What the exercise asks: All lines in the data below carrying the string "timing" are to be located and copied.

Input material:
____
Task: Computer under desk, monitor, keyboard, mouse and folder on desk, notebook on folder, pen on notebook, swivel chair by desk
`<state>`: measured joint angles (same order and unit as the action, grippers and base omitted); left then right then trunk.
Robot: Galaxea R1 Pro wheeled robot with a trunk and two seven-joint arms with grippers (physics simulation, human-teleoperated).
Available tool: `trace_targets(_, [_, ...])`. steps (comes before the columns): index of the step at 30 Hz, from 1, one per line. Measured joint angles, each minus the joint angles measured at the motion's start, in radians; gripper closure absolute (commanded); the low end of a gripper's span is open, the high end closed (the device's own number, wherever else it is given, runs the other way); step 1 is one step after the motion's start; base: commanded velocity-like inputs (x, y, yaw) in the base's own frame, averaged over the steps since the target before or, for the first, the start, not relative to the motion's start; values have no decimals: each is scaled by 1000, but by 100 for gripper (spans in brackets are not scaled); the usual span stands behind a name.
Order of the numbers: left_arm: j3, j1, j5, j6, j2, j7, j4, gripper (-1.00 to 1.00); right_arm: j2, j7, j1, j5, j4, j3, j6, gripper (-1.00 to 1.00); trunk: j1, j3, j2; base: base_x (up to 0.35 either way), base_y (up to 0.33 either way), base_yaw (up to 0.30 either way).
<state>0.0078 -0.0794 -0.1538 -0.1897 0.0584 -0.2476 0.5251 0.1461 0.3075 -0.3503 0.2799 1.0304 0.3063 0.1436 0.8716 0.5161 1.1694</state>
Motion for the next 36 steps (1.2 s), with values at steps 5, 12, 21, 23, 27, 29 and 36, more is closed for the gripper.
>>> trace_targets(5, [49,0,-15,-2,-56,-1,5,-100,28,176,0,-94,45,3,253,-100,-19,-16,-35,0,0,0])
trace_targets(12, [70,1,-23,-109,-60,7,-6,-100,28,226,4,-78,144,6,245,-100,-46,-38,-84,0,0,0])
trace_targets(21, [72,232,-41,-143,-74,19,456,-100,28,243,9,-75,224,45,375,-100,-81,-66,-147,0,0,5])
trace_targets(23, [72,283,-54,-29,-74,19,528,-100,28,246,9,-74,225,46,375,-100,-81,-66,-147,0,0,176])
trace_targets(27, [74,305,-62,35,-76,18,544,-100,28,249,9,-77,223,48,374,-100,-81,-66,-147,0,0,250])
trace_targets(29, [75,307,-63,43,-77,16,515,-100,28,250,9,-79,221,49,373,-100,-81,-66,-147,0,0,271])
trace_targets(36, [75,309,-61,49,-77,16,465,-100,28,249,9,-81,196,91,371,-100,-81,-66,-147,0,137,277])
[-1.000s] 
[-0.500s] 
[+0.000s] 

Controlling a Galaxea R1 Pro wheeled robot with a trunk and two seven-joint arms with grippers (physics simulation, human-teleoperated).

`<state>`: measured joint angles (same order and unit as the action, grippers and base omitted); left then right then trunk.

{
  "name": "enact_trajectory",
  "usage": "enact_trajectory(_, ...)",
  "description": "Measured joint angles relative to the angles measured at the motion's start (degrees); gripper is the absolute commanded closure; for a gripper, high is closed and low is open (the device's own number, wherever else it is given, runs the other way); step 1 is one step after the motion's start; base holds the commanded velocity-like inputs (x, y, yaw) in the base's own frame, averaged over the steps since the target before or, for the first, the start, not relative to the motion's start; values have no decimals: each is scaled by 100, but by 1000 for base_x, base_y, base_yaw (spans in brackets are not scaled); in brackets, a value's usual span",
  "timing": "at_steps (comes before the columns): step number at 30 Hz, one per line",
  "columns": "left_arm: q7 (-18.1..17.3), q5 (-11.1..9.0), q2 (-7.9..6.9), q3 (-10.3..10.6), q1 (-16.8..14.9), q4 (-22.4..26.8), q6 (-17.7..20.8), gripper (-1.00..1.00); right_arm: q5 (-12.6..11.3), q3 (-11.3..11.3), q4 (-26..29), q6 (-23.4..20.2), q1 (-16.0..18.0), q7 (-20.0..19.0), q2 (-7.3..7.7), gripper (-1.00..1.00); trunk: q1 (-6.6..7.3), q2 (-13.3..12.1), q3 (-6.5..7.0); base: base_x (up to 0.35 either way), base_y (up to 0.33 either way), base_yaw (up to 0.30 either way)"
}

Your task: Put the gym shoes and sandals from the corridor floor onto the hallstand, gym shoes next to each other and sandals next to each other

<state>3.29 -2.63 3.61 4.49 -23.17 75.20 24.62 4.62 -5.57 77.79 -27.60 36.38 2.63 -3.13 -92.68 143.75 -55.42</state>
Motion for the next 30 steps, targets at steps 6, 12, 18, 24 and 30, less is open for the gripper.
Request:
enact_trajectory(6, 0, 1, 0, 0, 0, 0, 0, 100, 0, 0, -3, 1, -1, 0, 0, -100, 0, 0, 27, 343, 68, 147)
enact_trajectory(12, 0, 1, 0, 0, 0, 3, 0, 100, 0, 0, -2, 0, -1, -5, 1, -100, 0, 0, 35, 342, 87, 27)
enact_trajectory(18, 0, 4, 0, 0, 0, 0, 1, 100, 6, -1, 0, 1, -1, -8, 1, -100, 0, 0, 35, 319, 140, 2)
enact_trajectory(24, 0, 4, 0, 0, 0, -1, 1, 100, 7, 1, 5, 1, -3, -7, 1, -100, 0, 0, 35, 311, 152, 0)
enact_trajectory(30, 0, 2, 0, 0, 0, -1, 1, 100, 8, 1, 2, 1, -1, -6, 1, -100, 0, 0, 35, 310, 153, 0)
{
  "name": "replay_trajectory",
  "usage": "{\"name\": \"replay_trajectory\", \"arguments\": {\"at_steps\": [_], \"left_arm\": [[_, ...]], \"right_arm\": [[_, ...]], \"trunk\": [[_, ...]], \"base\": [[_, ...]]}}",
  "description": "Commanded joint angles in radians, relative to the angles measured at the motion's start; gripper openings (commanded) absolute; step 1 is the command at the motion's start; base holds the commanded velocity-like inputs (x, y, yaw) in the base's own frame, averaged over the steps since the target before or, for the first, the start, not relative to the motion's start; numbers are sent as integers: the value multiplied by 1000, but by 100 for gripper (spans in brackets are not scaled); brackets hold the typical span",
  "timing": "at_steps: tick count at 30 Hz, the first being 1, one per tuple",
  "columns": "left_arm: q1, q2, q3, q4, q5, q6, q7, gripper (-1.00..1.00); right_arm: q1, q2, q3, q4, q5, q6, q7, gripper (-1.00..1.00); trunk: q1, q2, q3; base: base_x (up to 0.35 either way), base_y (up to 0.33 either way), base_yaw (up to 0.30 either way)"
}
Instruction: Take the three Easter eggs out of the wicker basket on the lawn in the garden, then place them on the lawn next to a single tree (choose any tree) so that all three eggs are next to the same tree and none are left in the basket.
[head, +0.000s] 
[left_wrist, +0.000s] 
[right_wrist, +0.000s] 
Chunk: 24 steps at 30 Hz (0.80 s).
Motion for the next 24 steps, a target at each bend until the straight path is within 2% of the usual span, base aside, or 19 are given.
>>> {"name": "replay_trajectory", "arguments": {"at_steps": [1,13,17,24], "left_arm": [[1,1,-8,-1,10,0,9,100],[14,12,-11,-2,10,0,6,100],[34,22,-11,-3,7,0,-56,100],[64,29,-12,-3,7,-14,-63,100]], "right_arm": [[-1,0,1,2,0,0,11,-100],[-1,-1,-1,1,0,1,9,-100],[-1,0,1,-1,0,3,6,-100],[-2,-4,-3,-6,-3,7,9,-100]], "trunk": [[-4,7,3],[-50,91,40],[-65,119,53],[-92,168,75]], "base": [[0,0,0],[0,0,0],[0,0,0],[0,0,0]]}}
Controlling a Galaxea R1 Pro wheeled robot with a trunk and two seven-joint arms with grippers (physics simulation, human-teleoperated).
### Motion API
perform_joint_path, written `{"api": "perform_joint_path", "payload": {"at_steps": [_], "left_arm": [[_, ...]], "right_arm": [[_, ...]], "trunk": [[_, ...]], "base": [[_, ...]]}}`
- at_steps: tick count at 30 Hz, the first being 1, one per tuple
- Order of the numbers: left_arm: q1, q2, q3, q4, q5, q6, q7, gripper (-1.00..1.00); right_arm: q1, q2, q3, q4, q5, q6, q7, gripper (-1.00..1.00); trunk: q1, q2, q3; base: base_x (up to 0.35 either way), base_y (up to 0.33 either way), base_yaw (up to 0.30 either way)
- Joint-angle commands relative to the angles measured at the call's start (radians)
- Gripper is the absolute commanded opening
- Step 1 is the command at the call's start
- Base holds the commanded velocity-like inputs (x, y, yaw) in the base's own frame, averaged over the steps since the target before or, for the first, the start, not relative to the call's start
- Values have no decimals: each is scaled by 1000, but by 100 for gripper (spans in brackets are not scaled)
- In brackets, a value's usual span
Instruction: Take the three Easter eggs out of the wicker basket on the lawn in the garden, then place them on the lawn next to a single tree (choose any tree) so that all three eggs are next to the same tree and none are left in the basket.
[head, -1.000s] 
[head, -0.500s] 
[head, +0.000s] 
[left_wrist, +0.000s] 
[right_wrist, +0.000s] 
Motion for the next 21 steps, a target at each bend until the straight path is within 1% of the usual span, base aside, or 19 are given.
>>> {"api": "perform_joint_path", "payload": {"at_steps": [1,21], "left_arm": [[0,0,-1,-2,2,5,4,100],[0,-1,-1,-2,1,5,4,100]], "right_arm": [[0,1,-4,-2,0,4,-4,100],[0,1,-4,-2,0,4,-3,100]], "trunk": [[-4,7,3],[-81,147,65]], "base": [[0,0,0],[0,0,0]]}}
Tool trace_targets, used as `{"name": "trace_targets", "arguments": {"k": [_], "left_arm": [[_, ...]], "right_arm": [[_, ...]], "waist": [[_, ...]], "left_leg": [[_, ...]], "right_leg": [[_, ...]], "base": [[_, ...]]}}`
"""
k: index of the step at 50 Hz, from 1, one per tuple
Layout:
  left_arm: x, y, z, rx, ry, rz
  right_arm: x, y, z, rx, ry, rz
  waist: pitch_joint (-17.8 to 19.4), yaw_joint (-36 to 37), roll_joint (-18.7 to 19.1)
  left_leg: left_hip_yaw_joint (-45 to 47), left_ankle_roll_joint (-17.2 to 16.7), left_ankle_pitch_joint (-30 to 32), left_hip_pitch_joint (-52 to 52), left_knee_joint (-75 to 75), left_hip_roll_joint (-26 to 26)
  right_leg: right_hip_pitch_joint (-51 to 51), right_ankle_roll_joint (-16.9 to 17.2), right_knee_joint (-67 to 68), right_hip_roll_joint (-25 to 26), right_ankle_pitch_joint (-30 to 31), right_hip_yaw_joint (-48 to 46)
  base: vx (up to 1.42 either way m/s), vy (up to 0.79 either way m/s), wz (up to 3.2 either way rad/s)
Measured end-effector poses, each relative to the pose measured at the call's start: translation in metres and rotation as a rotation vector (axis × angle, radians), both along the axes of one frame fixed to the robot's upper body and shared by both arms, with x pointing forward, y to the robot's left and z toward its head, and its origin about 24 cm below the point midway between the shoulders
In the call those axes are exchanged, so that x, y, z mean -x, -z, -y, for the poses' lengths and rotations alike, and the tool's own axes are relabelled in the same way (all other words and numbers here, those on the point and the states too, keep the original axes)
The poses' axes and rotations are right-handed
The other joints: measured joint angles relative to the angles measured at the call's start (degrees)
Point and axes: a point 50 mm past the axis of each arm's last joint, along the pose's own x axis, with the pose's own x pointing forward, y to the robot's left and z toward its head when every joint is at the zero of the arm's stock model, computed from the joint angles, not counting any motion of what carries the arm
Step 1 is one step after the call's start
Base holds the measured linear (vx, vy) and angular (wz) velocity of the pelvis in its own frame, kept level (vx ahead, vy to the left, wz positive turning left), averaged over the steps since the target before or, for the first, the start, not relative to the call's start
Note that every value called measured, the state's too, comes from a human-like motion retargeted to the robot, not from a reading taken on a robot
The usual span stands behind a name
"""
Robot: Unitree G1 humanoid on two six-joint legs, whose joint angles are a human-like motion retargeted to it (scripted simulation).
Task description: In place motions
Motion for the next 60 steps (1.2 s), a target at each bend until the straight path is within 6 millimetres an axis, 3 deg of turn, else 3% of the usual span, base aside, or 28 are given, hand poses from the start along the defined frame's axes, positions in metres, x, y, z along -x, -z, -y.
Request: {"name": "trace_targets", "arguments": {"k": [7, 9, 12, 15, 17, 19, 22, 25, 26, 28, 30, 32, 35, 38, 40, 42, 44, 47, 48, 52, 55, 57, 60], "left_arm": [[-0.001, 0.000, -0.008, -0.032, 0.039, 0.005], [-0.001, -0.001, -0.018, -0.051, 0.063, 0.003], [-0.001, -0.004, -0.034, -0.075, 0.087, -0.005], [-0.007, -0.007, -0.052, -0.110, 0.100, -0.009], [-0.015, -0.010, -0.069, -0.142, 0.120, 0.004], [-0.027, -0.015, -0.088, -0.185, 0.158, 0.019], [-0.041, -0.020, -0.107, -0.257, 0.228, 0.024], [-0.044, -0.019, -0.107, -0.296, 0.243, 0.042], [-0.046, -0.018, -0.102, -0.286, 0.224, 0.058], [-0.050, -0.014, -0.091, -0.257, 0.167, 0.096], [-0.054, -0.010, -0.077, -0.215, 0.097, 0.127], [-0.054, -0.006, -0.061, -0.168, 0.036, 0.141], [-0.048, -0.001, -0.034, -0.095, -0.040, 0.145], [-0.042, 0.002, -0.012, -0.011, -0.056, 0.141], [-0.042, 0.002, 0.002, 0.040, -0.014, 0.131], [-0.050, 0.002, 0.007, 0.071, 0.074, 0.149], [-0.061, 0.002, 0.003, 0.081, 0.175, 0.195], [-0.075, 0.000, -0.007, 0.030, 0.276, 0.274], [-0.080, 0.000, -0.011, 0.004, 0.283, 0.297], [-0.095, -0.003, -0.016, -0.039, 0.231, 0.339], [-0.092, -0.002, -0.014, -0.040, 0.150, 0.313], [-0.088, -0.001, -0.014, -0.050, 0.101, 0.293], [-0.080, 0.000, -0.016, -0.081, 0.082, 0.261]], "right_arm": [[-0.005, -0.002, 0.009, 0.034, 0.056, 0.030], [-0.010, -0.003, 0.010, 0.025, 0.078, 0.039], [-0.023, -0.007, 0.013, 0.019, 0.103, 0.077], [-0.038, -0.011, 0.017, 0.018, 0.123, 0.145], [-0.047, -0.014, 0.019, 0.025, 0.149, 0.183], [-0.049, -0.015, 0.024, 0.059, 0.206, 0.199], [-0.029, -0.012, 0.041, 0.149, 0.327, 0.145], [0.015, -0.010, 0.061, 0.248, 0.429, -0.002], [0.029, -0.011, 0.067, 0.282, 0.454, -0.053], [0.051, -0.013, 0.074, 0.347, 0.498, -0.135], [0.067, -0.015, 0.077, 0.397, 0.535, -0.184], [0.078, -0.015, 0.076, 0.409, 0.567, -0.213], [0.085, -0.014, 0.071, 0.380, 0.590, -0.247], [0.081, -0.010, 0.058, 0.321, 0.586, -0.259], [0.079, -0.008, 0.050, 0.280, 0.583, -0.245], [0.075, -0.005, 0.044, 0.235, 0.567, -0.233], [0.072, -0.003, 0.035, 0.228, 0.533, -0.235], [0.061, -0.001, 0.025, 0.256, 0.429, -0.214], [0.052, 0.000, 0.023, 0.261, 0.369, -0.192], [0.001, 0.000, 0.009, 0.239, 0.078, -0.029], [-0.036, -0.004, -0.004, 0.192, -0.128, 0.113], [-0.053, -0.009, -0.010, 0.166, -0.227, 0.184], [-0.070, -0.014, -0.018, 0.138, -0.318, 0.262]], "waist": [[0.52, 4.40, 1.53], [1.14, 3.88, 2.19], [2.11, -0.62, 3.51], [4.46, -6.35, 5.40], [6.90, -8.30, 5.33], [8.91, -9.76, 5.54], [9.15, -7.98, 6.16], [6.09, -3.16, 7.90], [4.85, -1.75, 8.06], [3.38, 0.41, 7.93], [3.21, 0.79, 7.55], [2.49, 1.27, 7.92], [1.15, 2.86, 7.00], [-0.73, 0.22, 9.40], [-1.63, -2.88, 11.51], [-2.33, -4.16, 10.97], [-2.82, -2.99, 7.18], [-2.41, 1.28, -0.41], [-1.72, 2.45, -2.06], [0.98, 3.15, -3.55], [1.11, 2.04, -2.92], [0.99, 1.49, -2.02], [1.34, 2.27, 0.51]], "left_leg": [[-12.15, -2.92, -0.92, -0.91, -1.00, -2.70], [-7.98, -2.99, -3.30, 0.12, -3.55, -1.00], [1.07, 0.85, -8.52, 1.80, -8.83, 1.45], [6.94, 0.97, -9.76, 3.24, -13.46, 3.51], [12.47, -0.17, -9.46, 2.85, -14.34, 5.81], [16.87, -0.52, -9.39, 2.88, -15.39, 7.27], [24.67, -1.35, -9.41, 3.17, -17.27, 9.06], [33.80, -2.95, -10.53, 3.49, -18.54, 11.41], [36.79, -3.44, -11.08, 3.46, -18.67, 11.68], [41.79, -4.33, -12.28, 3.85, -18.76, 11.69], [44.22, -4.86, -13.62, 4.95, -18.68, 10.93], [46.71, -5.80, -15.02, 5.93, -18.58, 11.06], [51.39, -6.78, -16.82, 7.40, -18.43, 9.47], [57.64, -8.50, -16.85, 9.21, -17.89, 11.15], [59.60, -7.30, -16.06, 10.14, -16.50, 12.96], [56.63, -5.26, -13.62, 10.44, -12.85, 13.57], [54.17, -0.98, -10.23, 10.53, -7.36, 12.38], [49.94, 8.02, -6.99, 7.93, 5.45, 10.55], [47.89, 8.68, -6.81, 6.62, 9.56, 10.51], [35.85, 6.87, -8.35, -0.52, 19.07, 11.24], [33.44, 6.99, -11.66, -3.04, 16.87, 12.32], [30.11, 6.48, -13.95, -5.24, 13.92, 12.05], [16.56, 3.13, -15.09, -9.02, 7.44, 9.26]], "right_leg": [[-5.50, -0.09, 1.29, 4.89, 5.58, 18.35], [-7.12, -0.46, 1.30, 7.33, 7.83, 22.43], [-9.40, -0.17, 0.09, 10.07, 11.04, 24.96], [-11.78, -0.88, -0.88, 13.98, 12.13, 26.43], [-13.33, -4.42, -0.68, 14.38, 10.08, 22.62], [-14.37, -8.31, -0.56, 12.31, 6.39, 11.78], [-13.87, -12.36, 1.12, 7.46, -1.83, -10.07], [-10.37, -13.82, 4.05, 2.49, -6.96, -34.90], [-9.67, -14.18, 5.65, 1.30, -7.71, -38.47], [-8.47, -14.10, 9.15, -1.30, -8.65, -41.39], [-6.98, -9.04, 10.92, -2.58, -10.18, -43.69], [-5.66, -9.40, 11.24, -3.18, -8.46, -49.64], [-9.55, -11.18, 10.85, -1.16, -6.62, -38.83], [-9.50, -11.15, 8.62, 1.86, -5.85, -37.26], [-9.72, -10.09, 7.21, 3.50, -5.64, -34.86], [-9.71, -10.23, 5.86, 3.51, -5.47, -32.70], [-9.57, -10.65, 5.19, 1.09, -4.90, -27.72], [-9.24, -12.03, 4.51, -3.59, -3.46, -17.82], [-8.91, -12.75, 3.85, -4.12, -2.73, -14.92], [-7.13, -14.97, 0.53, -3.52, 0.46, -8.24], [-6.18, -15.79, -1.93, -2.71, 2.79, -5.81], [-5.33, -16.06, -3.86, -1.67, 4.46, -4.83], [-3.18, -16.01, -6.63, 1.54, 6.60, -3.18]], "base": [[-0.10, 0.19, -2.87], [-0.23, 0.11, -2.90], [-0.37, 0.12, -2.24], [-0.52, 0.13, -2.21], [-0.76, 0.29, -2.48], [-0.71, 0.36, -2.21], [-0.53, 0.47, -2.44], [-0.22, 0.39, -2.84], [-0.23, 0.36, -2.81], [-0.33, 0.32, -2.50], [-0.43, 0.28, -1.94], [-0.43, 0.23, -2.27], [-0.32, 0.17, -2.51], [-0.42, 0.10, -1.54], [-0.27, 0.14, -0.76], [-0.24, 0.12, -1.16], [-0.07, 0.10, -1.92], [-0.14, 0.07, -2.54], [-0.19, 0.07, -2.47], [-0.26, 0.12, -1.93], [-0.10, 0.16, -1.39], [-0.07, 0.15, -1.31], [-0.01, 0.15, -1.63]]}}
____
Task solution:
  "timing": "at_steps (comes before the columns): step number at 30 Hz, one per line",
  "timing": "at_steps: tick count at 30 Hz, the first being 1, one per tuple",

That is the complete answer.